§ **Input data**:
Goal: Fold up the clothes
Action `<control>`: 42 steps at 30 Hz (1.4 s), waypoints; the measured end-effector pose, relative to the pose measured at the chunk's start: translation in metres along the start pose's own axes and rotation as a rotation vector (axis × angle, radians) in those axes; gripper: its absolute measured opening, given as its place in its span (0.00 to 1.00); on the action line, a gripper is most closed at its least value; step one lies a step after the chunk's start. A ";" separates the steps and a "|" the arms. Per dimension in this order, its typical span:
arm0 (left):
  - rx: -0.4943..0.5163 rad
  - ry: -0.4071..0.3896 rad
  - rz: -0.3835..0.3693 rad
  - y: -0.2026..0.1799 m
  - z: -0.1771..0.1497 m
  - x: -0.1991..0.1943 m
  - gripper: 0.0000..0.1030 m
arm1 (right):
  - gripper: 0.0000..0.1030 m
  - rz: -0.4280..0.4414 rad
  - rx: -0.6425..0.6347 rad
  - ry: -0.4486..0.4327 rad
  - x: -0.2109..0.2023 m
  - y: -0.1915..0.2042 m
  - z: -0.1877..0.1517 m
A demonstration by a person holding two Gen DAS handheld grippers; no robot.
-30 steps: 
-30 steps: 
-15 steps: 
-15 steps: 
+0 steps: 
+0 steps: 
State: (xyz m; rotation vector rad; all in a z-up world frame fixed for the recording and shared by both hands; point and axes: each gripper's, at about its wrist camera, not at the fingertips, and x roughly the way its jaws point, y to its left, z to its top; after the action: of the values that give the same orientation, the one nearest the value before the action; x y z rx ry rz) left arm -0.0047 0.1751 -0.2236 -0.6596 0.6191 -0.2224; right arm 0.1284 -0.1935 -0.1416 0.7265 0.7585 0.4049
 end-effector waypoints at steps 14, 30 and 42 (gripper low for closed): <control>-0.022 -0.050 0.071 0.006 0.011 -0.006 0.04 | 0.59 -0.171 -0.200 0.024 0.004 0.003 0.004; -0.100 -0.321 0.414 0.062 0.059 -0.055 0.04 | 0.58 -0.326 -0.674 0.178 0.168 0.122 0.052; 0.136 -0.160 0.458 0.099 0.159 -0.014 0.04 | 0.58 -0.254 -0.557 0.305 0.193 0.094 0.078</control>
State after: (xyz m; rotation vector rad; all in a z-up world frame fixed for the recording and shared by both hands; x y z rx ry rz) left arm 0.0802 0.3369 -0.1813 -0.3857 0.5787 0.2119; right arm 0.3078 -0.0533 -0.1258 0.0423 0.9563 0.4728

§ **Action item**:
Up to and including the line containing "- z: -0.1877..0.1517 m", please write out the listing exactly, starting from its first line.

§ **Task response**:
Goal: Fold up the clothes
Action `<control>`: 42 steps at 30 Hz (1.4 s), waypoints; the measured end-effector pose, relative to the pose measured at the chunk's start: translation in metres along the start pose's own axes and rotation as a rotation vector (axis × angle, radians) in those axes; gripper: its absolute measured opening, given as its place in its span (0.00 to 1.00); on the action line, a gripper is most closed at its least value; step one lies a step after the chunk's start. A ";" separates the steps and a "|" the arms. Per dimension in this order, its typical span:
arm0 (left):
  - rx: -0.4943..0.5163 rad
  - ry: -0.4071..0.3896 rad
  - rz: -0.3835..0.3693 rad
  - y: -0.2026..0.1799 m
  - z: -0.1771..0.1497 m
  - x: -0.1991..0.1943 m
  - gripper: 0.0000..0.1030 m
arm1 (right):
  - gripper: 0.0000..0.1030 m
  - rz: -0.4280..0.4414 rad
  - rx: -0.6425..0.6347 rad
  - ry: -0.4486..0.4327 rad
  - x: -0.2109..0.2023 m
  - y: -0.1915..0.2042 m
  - z: -0.1877..0.1517 m

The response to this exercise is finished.